━━━ PROVIDED MATERIAL ━━━

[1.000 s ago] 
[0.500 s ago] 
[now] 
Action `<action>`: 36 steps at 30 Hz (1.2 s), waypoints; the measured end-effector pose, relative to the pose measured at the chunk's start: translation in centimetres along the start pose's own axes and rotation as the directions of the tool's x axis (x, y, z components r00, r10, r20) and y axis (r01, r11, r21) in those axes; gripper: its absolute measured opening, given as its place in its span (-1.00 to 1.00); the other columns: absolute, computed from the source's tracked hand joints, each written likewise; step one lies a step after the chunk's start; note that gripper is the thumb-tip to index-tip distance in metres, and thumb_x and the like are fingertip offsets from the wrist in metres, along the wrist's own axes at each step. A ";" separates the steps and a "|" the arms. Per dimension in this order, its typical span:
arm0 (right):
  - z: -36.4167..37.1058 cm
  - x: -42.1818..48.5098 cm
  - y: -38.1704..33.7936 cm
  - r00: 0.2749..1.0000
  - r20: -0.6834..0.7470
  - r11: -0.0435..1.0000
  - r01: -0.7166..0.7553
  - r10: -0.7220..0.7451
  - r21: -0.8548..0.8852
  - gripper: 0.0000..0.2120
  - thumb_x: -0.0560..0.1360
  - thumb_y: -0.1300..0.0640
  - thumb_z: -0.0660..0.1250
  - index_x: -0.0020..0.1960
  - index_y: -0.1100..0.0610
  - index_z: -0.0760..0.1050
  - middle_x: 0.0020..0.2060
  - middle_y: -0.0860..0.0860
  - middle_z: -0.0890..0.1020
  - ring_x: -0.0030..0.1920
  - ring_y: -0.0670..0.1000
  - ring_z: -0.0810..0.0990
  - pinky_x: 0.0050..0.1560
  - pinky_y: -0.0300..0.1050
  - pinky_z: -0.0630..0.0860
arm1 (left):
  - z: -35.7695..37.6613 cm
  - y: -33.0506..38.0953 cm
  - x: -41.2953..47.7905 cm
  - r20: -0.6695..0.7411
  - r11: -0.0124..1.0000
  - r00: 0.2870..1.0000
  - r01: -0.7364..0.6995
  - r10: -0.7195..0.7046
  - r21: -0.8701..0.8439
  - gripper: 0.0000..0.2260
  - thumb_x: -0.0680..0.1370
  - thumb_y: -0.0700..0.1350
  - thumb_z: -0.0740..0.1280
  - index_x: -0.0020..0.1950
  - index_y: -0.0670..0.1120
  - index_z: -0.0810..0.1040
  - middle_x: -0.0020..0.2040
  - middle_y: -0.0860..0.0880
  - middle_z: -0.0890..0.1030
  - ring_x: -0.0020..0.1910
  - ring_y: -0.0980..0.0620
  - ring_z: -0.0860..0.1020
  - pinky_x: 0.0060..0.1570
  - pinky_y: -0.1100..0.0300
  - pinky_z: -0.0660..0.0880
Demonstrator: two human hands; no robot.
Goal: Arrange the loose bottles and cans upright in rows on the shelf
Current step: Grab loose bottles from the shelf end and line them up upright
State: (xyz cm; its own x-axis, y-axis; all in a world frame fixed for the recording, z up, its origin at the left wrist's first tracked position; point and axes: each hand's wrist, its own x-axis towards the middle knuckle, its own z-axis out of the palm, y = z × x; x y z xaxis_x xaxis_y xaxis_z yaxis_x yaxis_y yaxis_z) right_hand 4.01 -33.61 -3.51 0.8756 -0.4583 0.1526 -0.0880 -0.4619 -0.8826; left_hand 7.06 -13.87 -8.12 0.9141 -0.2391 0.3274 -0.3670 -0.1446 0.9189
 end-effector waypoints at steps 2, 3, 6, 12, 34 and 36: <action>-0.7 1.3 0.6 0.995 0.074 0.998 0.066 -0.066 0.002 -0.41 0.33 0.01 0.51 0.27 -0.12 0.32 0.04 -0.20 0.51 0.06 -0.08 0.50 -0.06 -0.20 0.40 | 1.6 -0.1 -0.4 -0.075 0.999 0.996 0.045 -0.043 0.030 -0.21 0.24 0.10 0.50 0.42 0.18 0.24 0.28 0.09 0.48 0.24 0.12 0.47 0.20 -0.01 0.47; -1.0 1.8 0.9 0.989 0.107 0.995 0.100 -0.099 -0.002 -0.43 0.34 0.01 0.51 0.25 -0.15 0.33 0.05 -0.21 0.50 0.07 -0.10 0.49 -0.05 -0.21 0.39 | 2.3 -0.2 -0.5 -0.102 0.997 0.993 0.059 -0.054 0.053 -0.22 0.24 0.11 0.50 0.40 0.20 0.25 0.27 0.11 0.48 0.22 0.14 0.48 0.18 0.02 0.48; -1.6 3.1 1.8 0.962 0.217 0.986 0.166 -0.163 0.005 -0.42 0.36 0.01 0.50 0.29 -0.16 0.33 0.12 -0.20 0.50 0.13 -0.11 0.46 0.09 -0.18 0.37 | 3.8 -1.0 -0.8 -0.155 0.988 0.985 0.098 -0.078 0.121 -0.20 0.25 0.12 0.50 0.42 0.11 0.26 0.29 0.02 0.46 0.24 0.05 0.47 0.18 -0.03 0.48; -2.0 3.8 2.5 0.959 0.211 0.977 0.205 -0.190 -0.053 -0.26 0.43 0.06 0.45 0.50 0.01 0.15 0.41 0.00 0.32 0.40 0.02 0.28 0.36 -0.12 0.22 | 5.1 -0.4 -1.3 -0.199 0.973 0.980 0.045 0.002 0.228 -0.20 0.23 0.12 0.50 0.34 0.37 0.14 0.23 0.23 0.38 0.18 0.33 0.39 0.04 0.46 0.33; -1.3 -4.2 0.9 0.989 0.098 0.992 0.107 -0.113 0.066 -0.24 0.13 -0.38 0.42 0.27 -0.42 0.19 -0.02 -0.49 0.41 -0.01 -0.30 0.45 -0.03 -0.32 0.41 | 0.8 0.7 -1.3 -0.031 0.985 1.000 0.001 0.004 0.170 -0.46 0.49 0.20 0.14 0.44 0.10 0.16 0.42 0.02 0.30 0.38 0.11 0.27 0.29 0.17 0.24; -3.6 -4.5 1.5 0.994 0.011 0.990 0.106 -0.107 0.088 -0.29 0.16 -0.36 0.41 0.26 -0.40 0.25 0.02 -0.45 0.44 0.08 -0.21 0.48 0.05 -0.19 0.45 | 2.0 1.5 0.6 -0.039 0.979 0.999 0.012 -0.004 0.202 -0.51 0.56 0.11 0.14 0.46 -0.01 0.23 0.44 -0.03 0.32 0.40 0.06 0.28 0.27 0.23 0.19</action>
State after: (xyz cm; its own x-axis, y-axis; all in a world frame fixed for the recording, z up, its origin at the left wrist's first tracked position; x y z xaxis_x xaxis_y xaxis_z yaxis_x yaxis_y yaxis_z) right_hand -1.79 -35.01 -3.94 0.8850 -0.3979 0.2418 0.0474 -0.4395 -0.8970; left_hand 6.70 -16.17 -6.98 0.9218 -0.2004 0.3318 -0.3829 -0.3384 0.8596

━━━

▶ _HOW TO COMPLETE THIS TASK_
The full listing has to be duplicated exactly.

▶ _OUTPUT OF THE EXERCISE_
[1.000 s ago] 
[0.500 s ago] 
[now] 
Action `<action>`: 36 steps at 30 Hz (1.2 s), waypoints; the measured end-effector pose, relative to the pose measured at the chunk's start: translation in centimetres along the start pose's own axes and rotation as the directions of the tool's x axis (x, y, z components r00, r10, r20) and y axis (r01, r11, r21) in those axes; gripper: its absolute measured opening, given as its place in its span (-1.00 to 1.00); the other columns: absolute, computed from the source's tracked hand joints, each written likewise; step one lies a step after the chunk's start; note that gripper is the thumb-tip to index-tip distance in metres, and thumb_x and the like are fingertip offsets from the wrist in metres, along the wrist's own axes at each step. A ";" separates the steps and a "|" the arms. Per dimension in this order, its typical span:
arm0 (right):
  - z: -36.4167..37.1058 cm
  - x: -42.1818..48.5098 cm
  - y: -38.1704..33.7936 cm
  - r00: 0.2749..1.0000
  - r20: -0.6834..0.7470
  - r11: -0.0435..1.0000
  - r01: -0.7166..0.7553
  - r10: -0.7220..0.7451
  - r21: -0.8548..0.8852
  - gripper: 0.0000..0.2120
  - thumb_x: -0.0560..0.1360
  - thumb_y: -0.1300..0.0640
  - thumb_z: -0.0660..0.1250
  - index_x: -0.0020..0.1960
  - index_y: -0.1100..0.0610
  - index_z: -0.0760..0.1050
  - middle_x: 0.0020..0.2060
  - middle_y: -0.0860..0.0860
  - middle_z: -0.0890..0.1020
  - ring_x: -0.0030..0.1920
  - ring_y: -0.0670..0.1000
  - ring_z: -0.0810..0.0990
  - pinky_x: 0.0050..0.1560
  - pinky_y: -0.0300..0.1050
  - pinky_z: -0.0630..0.0860
arm1 (left):
  - z: -35.7695..37.6613 cm
  - y: -33.0506..38.0953 cm
  - x: -41.2953..47.7905 cm
  - r20: -0.6695..0.7411
  - r11: -0.0124..1.0000
  - r00: 0.2870..1.0000
  - r01: -0.7364..0.6995
  - r10: -0.7195..0.7046
  - r21: -0.8701..0.8439
  - gripper: 0.0000..0.2260
  - thumb_x: -0.0680..0.1370
  - thumb_y: -0.0700..0.1350
  - thumb_z: -0.0740..0.1280
  - index_x: -0.0020..0.1950
  - index_y: -0.0670..0.1120
  - index_z: -0.0810..0.1040
  - middle_x: -0.0020..0.2040
  - middle_y: -0.0860..0.0880
  - middle_z: -0.0890..0.1030
  - ring_x: -0.0020..0.1910
  - ring_y: -0.0980..0.0620
  - ring_z: -0.0860..0.1020
  - pinky_x: 0.0060..0.1570
  - pinky_y: -0.1100..0.0300
  - pinky_z: -0.0660..0.0880
Demonstrator: two human hands; no robot.
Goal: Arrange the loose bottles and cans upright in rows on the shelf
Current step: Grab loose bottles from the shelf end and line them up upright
State: (xyz cm; its own x-axis, y-axis; all in a world frame fixed for the recording, z up, its origin at the left wrist's first tracked position; point and axes: each hand's wrist, its own x-axis towards the middle knuckle, its own z-axis out of the palm, y = z × x; x y z xaxis_x xaxis_y xaxis_z yaxis_x yaxis_y yaxis_z) right_hand 4.01 -33.61 -3.51 0.8756 -0.4583 0.1526 -0.0880 -0.4619 -0.8826; left_hand 7.06 -13.87 -8.12 0.9141 -0.2391 0.3274 -0.3670 -0.1446 0.9189
 end-effector waypoints at steps 2, 3, 6, 12, 34 and 36: <action>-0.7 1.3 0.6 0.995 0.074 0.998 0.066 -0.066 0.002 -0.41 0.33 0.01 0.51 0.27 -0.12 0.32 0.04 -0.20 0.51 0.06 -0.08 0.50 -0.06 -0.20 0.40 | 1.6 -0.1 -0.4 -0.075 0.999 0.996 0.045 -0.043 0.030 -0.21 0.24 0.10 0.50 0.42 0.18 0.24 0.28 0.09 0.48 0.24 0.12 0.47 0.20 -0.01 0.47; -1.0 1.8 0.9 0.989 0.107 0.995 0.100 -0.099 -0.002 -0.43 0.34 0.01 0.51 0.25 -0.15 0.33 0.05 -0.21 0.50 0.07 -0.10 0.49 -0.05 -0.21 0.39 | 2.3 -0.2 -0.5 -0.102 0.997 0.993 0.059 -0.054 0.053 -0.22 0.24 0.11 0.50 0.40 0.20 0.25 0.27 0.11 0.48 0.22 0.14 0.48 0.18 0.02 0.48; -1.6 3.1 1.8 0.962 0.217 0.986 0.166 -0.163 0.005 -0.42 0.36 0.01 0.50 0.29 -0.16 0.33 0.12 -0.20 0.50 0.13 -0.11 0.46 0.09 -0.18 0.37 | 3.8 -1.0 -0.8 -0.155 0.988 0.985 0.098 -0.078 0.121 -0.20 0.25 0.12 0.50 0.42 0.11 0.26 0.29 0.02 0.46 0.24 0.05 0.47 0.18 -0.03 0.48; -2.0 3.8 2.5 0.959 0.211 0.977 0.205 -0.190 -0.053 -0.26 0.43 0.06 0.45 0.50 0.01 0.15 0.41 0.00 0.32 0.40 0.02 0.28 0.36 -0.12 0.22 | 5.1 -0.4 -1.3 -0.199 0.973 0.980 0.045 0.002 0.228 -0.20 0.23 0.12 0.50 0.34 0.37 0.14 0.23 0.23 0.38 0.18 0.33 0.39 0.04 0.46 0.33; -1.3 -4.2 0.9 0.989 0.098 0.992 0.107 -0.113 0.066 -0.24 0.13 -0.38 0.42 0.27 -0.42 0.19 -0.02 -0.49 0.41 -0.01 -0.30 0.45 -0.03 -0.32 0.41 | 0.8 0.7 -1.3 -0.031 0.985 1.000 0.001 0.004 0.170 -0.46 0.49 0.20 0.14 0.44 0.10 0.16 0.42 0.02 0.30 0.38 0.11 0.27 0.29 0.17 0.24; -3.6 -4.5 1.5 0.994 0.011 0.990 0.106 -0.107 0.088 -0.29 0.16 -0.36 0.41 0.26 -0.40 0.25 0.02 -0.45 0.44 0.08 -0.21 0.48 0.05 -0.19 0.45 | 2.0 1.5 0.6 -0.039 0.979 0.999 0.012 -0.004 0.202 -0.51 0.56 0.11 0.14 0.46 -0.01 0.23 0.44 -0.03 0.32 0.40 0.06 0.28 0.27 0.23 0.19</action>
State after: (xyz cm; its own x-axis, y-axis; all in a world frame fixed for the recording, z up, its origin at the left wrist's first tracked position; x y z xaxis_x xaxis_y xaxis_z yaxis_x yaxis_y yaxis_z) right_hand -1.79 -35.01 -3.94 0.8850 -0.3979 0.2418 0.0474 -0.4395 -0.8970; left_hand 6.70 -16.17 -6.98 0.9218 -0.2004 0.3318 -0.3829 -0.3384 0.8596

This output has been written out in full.